Barthélémy repoussa sa mère qui essayait de le retenir et s’enfuit à toutes jambes. Il savait que cette fois ci, il n’y aurait pas de retour possible, aucune échappatoire, mais il avait envie de se battre, de leur résister, seulement pour le plaisir de sentir en vie.
Il haïssait ces gens avec qui il avait passé son enfance, ils s’étaient montrés hypocrites, le caressant, le gratifiant de douces paroles. Mais tout n’avait été que mensonges. Il considéra très vite ses semblables comme inférieurs, il les trouvait lâches et peureux, la haine l’envahissait lorsqu’il les croisait ou leur parlait. Le jeune homme prit l’habitude de rester à l’écart, il s’amusait de la souffrance des bêtes qu’il torturait dans la forêt, étudiant leur réaction. Il observa que les insectes étaient particulièrement résistants et obstinés. Il ne comprenait pas comment une araignée qui avait perdu ses huit membres, arrachés un à un avec lenteur et précision, pouvait encore avoir la force de se débattre. Elle continuait de bouger, ses minuscules yeux affolés réagissant au moindre bruit, à la moindre lumière. Frustré, il l’écrasait alors.
Les hommes n’étaient pas comme les araignées, ils renonçaient trop vite, abandonnant leur dignité pour leur survie, rampant à terre pour ne pas être frappés. Ils le dégoûtaient avec leur manières mièvres et doucereuses, leurs regards implorants, leurs paroles tremblantes et pitoyables. Il s’amusait à leur faire peur, les menaçant grâce à sa haute stature et son charisme étrange qui avait ,disait-on, quelque chose de diabolique. Les jeunes filles fuyaient quand il approchait et cela l’énervait plus encore, il les poursuivait, et une fois qu’il les avait attrapées, il leur faisait subir mille supplices, leur promettant la mort si elles le dénonçaient.

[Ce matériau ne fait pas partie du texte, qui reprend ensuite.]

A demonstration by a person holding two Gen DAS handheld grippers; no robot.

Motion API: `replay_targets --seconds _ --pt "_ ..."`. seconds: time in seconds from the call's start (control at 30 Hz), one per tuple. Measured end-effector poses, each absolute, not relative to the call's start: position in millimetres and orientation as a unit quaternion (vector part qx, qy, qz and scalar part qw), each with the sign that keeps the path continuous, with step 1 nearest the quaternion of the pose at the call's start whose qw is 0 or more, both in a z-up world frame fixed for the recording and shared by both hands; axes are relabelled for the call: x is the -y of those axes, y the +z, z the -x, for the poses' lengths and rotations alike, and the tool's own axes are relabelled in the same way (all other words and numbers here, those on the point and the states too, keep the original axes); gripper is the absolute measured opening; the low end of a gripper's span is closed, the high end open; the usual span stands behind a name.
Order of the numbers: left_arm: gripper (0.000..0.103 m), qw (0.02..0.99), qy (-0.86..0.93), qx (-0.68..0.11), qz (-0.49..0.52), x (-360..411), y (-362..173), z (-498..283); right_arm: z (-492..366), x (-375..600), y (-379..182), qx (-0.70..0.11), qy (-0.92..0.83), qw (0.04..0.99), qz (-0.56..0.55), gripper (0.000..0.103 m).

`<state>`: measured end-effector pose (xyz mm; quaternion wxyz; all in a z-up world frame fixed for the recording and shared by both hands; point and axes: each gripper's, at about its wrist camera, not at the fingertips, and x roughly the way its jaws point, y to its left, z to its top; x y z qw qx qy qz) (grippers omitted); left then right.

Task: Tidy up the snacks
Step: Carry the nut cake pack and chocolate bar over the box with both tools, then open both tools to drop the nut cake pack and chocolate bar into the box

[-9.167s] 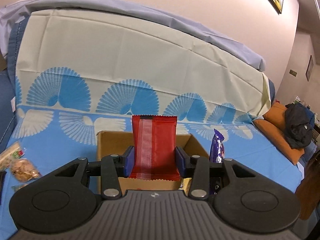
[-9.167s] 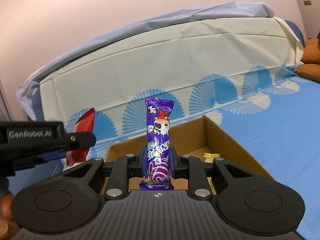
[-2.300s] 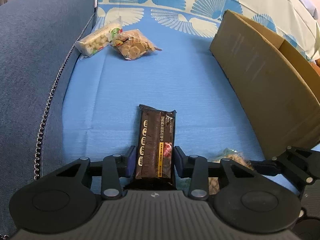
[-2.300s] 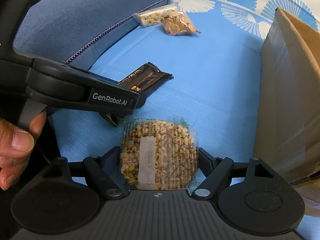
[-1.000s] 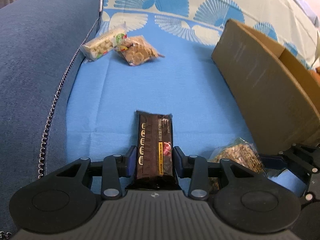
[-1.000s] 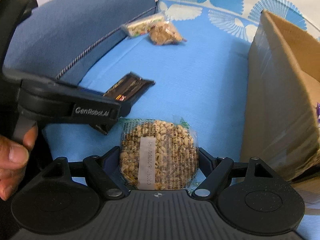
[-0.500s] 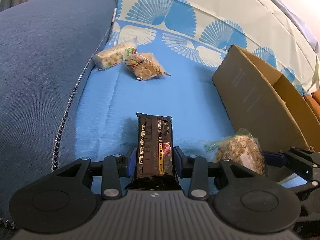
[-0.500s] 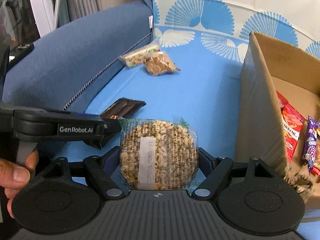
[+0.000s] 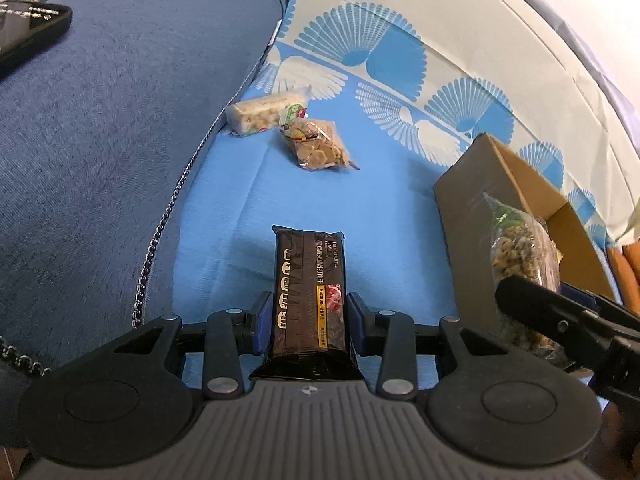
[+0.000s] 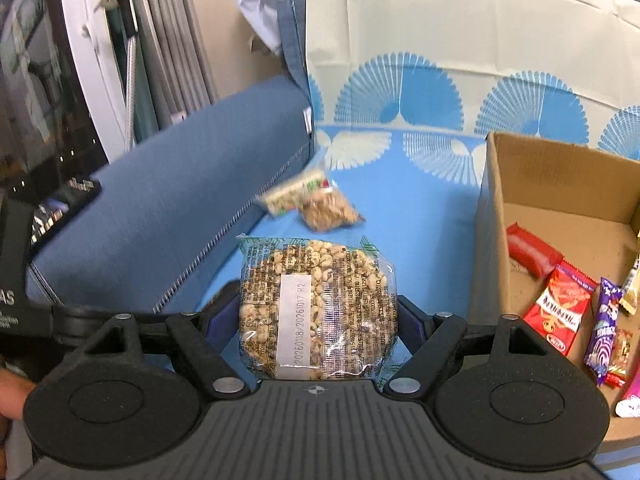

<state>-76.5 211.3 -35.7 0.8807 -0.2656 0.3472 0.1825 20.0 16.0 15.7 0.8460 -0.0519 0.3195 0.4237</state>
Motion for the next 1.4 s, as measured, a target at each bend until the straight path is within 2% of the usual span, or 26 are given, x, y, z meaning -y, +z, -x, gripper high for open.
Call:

Il se souvint du jour de ses dix ans, son père lui avait offert un petit chat, il n’aimait pas l’animal pourtant il n’en fit rien paraître. Il retourna dans sa chambre avec son nouveau compagnon. Il habitait une grande maison de trois étages, ce qui paraissait démesuré lorsque l’on apprenait que seul lui et ses parents y vivaient. Il monta sur la terrasse, courant presque dans le grand escalier tant il était impatient. Arrivé, Barthélémy posa le chat sur la barrière qui les séparait du vide et s’amusa à lui faire peur. Le petit minet, affolé, perdait l’équilibre et manquait de tomber, mais chaque fois, il se ressaisissait à temps et se stabilisait. Le petit garçon se lassa rapidement de ce jeu, admirant néanmoins la ténacité du minuscule félin, il secoua la petite barrière en fer forgé. L’animal tomba en poussant un miaulement désespéré. Il s’écrasa sur le sol, une tache de sang se répandit autour de son cadavre inerte. Barthélémy eut un sourire carnassier, fier de lui, il vint déplorer la mort du petit chat à sa mère.

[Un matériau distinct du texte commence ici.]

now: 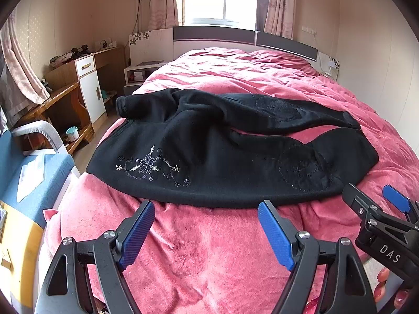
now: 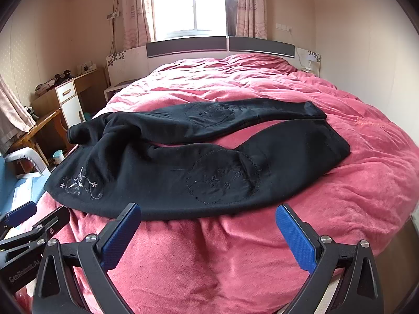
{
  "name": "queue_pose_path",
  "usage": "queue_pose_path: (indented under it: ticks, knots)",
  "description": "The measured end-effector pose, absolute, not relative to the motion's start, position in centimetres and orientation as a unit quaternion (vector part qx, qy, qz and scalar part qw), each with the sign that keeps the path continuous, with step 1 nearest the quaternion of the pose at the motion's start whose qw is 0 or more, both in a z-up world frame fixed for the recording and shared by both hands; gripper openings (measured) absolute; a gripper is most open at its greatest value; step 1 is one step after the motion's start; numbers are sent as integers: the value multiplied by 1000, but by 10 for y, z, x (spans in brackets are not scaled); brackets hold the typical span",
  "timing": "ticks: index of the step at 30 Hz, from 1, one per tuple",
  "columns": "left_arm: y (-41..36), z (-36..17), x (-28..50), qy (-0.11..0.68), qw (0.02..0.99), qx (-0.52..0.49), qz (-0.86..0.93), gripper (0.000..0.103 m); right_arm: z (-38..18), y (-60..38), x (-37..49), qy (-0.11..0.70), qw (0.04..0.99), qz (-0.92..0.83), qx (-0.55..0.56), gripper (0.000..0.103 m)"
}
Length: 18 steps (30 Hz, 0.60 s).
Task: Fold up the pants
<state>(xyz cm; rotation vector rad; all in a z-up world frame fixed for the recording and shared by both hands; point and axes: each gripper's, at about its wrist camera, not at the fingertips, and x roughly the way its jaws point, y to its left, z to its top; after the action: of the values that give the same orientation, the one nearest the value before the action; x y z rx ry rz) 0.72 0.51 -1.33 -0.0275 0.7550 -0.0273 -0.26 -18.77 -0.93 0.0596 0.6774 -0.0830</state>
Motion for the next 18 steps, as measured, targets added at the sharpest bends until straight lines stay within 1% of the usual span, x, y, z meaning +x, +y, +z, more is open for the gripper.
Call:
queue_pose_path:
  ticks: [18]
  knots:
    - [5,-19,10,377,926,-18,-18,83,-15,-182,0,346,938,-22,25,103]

Mais aujourd’hui c’était différent. Le corps de l’homme qu’il avait tué reposait sur la place, à la vue de tous, sanglant. On connaissait le nom du meurtrier. On partirait à sa recherche, on le traquerait, et tôt ou tard, il serait trouvé et anéanti. Cette pensée l’amusa, il s’imagina enchaîné, l’air fier et arrogant, les fouets des bourreaux n’ayant aucune emprise sur lui. Il ramassa un bâton au milieu des bois. Derrière lui, il entendit des pas précipités se rapprochant rapidement. Arrivé dans une clairière il fit volte face et attendit résolument ses adversaires, solidement campé sur ses jambes.

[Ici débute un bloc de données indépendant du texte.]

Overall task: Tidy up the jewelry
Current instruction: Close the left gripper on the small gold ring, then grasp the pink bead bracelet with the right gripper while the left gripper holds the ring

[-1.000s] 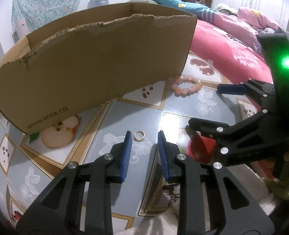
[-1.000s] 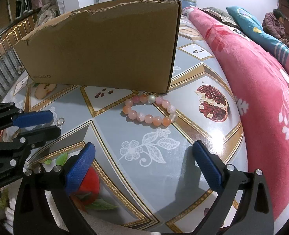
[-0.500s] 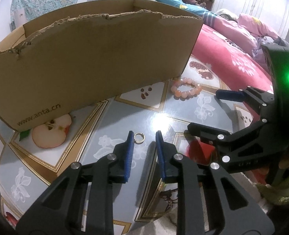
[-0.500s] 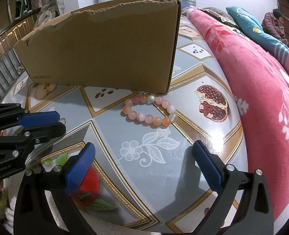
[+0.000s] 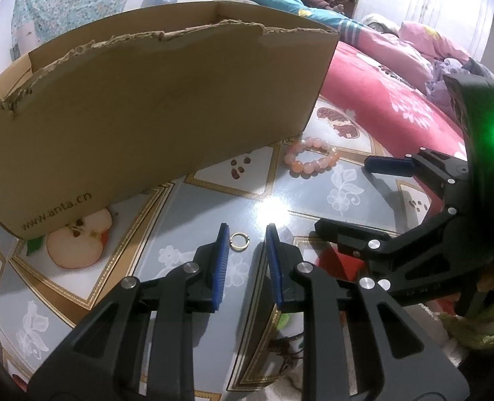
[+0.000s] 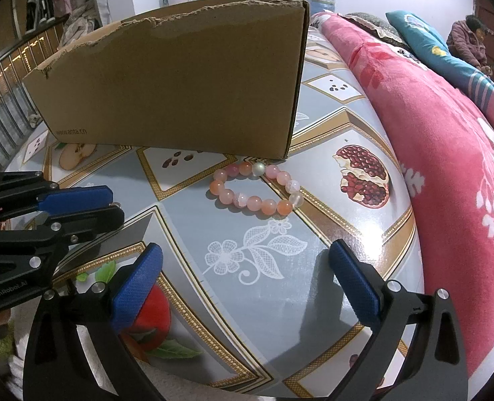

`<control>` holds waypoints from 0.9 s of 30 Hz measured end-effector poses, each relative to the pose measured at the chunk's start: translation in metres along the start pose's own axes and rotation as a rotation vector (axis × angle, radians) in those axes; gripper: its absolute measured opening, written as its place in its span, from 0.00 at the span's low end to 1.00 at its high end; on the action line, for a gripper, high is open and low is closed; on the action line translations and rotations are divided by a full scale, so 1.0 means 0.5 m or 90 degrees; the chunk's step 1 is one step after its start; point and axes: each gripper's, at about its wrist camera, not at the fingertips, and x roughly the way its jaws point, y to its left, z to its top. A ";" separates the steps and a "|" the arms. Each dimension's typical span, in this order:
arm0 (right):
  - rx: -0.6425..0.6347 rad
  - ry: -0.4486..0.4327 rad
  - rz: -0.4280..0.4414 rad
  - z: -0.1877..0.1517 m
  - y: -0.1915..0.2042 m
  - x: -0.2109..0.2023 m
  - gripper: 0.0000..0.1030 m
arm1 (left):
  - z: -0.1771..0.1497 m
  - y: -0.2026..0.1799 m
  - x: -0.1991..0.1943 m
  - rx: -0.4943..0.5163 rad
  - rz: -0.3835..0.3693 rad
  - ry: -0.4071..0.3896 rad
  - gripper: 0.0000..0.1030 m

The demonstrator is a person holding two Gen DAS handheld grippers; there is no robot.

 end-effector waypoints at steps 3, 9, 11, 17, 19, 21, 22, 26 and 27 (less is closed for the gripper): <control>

Cinq hommes arrivèrent, l’apercevant, ils s’arrêtèrent et se postèrent en demi cercle autour de lui. Barthélémy leur jeta un regard furieux et se jeta sur eux, son arme frappa le premier au visage, le faisant tomber lourdement sur le sol avec un bruit mat. Les quatre autres se précipitèrent et l’attaquèrent d’un même mouvement. Parant leurs coups, le jeune homme semblait se rire d’eux, se mouvant tel un félin, ripostant avec violence et folie. L’alchimie des corps qui dansaient, échangeant parades et ripostes meurtrières, le séduisait terriblement. Le deuxième tomba à son tour, impuissant devant la rapidité de son ennemi, lorsque venant par derrière, un sixième villageois se glissa dans son dos et lui asséna un formidable coup sur la nuque. Assommé, Barthélémy s’effondra à terre.
Lorsqu’il se réveilla, il était dans un lieu sombre et froid, une odeur de mort flottait tout autour de lui. Frissonnant il se releva et observa l’endroit où il se trouvait. Ce n’était pas une prison, mais ce n’était pas l’air libre, il n’y avait pas de murs, mais le ciel n’existait pas pour autant au dessus de sa tête. Craignant le pire, Barthélémy courut en toute hâte, allant au hasard. D’un coup il s’arrêta. En contrebas s’étendait une ville sinistre et brumeuse. Il comprit. Son châtiment était encore plus sévère que la mort, ils l’avaient jeté en bas, dans ce monde de fous, dangereux et criminel.
Le souffle coupé, il contempla sans dire un mot l’image effrayante qui se trouvait devant lui. Il avait tout perdu, jamais il ne reverrai le soleil ni même une araignée, il avait pénétré la mort elle même. La rage s’empara de son âme. Avec un rictus cruel, il leva les yeux vers la haute paroi de pierre, frontière infranchissable entre son ancienne vie et les ténèbres. On lui offrait un nouveau départ, il n’avait d’autre choix que d’accepter mais il se jura au plus profond de lui même, que, quoi qui l’attende, il serait le plus ignoble des monstres de cette ville écœurante.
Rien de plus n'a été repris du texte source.